The Children’s Natural History Museum is under the radar in a modest building in Fremont. But under the management of Joyce Blueford, a trained paleontologist with a Ph.D. from UC Santa Cruz, it gives thousands of local students and their teachers the chance to put their hands on real scientific tools and geological treasures. Its core attraction is a large set of specimens from the Bay Area’s greatest fossil find: the Ice Age mammals of the Irvington gravels. Some of the museum’s best fossils are appearing right now at the Alameda County Fair.
The sand and gravel quarries of Irvington, one of the five towns that incorporated as Fremont in 1956, were a rich source of fossil bones. Starting in the 1940s, they were assiduously collected by longtime East Bay teacher Wes Gordon. He loved to teach science as a hands-on activity, and Gordon’s group of high-school student assistants were immortalized by Life magazine as “the Boy Paleontologists.” The fossils of Irvington are the scientific basis of a formal North American Land Mammal Age, the Irvingtonian.
Much of the fossil trove went to UC Berkeley, but other local institutions were given fossils to promote their science teaching. Gordon’s pride and joy was the science museum he maintained for the San Lorenzo School District, which included many Irvington fossils, a large rock and mineral collection, a set of Ohlone artifacts and century-old taxidermied animals cast off by the De Young Museum.
After Gordon died, his collections became the heart of the Children’s Natural History Museum. I walked in one afternoon and Blueford led me to some of the large Irvington bones, still half encased in their hard gravel matrix. Nowhere else in the world can you simply pick up this material from a shelf in your own hands. The collection has bones of mammoths, camels, horses, wolves, pronghorns, large cats and more, all from Ice Age species that are now extinct.

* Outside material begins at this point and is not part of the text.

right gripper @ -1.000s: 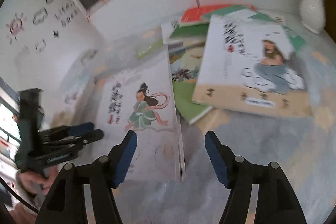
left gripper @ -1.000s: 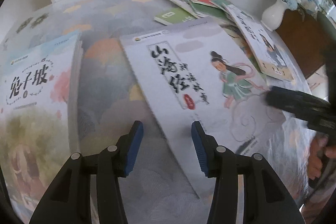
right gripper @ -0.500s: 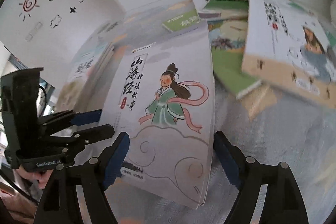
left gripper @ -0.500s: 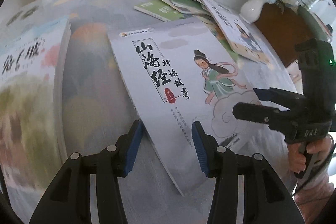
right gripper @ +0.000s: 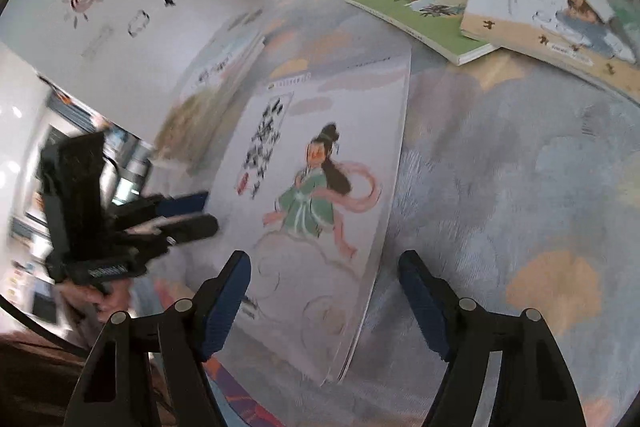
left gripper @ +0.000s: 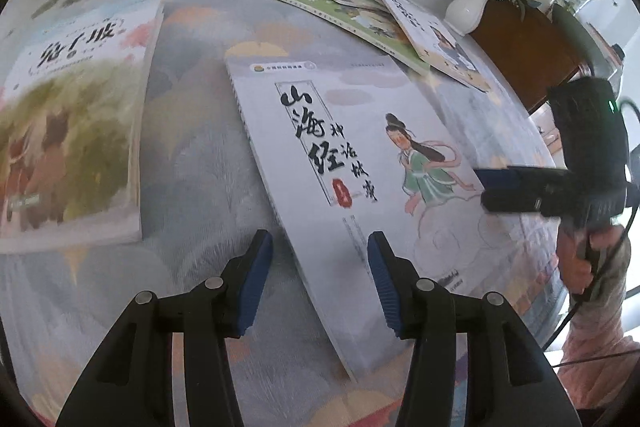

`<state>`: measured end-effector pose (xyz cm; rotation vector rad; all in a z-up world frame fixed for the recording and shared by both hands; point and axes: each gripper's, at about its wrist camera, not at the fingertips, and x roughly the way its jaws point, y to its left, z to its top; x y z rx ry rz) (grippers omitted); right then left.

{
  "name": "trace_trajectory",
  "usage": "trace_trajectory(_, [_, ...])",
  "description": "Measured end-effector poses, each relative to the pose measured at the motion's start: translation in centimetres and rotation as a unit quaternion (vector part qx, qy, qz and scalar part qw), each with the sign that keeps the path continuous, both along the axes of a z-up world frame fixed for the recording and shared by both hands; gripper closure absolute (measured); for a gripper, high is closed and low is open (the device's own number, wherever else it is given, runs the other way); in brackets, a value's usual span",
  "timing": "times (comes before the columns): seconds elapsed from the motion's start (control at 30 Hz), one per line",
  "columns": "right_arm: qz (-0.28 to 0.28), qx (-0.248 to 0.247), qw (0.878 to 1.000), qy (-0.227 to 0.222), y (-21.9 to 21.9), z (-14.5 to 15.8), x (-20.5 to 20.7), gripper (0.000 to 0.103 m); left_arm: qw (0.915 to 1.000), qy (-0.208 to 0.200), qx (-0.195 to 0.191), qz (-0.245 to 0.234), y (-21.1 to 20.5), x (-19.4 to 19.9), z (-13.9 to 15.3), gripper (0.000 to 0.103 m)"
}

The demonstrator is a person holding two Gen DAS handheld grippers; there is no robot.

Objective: Organize books

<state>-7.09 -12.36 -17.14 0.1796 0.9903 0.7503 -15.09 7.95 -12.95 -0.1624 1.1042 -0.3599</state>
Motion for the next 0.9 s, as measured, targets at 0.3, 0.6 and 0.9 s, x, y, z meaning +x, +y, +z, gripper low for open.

One little thing that impressed me when I visited the museum was the rocks for sale in the gift shop. They’re real rocks that you can learn from, not just pretty pebbles, and they’re priced low. The rest of the museum is also full of real stuff, ready to unlock a child’s mind and engage a teacher’s skills in ways that no website or interactive kiosk can offer.
The museum also has a small planetarium, a roomful of microscopes and microfossils to use them on, lots of skulls and bones and shells, and two classrooms for groups of young students. There’s also an exhibit on the Boy Paleontologists. More Irvington fossils are still out there, if an effort can be mounted and funded, and maybe a new set of Young Paleontologists, no longer limited to boys, can arise.

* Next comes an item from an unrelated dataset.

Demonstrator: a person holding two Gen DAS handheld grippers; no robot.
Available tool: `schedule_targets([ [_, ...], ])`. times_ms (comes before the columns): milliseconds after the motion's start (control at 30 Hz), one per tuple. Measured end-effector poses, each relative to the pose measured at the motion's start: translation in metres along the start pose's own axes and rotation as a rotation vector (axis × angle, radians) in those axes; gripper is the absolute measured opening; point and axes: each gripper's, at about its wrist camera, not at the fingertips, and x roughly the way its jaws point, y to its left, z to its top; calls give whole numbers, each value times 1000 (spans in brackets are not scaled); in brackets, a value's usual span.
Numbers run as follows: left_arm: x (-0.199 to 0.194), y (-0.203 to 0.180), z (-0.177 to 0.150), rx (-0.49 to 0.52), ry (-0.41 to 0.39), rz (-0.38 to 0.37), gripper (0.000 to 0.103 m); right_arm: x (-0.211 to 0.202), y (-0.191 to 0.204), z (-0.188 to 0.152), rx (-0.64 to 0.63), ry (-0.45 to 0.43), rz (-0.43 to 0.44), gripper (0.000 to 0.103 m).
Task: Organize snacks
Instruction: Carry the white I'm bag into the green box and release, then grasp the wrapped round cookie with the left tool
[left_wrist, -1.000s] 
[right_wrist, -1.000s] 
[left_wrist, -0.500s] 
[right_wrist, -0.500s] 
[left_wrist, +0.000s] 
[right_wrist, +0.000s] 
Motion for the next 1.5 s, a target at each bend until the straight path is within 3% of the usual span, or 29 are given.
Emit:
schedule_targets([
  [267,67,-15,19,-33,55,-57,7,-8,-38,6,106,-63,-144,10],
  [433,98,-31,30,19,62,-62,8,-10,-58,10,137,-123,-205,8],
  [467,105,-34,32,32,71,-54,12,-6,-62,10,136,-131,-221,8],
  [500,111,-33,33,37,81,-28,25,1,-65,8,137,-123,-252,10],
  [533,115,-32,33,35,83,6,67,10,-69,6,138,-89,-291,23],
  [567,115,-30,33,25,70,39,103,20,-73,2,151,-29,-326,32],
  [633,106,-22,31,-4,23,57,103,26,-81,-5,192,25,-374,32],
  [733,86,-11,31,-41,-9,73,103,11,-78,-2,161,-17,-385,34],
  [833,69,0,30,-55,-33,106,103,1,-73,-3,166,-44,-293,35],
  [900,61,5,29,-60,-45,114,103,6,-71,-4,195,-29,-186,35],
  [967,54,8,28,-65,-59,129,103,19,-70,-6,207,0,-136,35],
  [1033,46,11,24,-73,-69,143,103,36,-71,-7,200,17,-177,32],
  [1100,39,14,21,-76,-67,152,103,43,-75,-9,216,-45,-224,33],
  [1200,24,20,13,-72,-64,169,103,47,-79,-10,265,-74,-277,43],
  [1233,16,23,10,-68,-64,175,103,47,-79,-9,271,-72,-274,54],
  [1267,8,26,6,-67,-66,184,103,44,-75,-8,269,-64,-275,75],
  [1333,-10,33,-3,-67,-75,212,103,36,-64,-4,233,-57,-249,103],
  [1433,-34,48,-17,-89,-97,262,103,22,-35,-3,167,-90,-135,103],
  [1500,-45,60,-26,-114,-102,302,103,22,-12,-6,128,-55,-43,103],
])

Blueford is showing some of the best fossils from the Children’s Natural History Museum at the Alameda County Fair. Look for them in the Minerals and Gems exhibit in area O, at the center of the fair. The museum is just one of the projects under the Math/Science Nucleus, the nonprofit umbrella organization Blueford founded in 1982. Pull up a chair and ask about the Nucleus’s projects on the Hayward fault, watershed restoration, Fremont history, fossil preparation, and K-8 science curricula and teaching kits. All of them can make well-targeted use of volunteers, interns, docents and donations of talent and equipment.
Around these parts, geology has become a niche topic in schools even as interest in local sustainability rises, the need for mined resources grows, and some of the world’s most fascinating geology is on display. The Bay Area is blessed with some wonderful big science museums, but geology is poorly represented at them. So it is that a modest outpost in Fremont with brief hours and a small staff is the Bay Area’s best geology museum. If you have any interest in good science education, seek it out and consider the opportunities it offers.